*What is being asked*
Leaving the pictures aside, repeat each line below exactly.

*Records supplied*
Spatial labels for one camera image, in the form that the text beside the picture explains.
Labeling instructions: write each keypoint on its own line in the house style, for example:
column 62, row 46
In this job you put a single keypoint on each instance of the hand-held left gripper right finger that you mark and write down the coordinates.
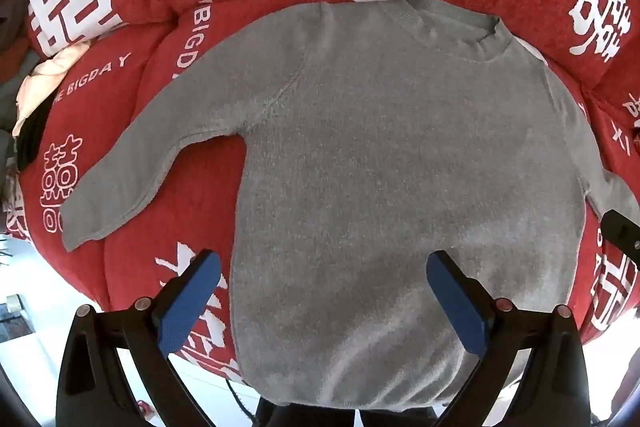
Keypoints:
column 457, row 302

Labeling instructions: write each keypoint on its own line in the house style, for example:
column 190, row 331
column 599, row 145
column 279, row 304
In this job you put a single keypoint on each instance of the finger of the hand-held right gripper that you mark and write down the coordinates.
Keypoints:
column 622, row 234

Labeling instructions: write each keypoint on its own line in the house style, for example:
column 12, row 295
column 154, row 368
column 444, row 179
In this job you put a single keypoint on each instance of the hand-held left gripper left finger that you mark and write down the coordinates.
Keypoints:
column 192, row 297

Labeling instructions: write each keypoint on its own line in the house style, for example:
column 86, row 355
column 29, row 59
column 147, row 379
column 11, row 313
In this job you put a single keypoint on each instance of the grey knit sweater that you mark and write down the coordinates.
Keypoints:
column 380, row 187

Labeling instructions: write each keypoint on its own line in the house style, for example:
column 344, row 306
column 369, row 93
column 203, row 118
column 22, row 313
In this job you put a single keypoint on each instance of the cream cloth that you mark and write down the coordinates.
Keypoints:
column 42, row 77

*Your solution*
Spatial labels for one camera image, in the form that the text beside the picture explains.
Labeling instructions: write each keypoint on its own line in the house style, for example:
column 62, row 46
In this job you put a single keypoint on each instance of the hand-held left gripper right finger that you mark and write down the coordinates.
Keypoints:
column 457, row 302

Labeling instructions: write each keypoint on its own line in the house style, for example:
column 190, row 331
column 599, row 145
column 279, row 304
In this job you put a single keypoint on each instance of the finger of the hand-held right gripper that you mark and write down the coordinates.
Keypoints:
column 622, row 234

Labeling instructions: write each keypoint on its own line in the house style, for example:
column 12, row 295
column 154, row 368
column 444, row 179
In this job you put a single keypoint on each instance of the hand-held left gripper left finger that you mark and write down the coordinates.
Keypoints:
column 192, row 297

Labeling instructions: write each keypoint on its own line in the house style, for example:
column 86, row 355
column 29, row 59
column 147, row 379
column 11, row 313
In this job you put a single keypoint on each instance of the grey knit sweater that you mark and write down the coordinates.
Keypoints:
column 380, row 187

Labeling instructions: write each keypoint on its own line in the house style, for example:
column 344, row 306
column 369, row 93
column 203, row 118
column 22, row 313
In this job you put a single keypoint on each instance of the cream cloth that you mark and write down the coordinates.
Keypoints:
column 42, row 77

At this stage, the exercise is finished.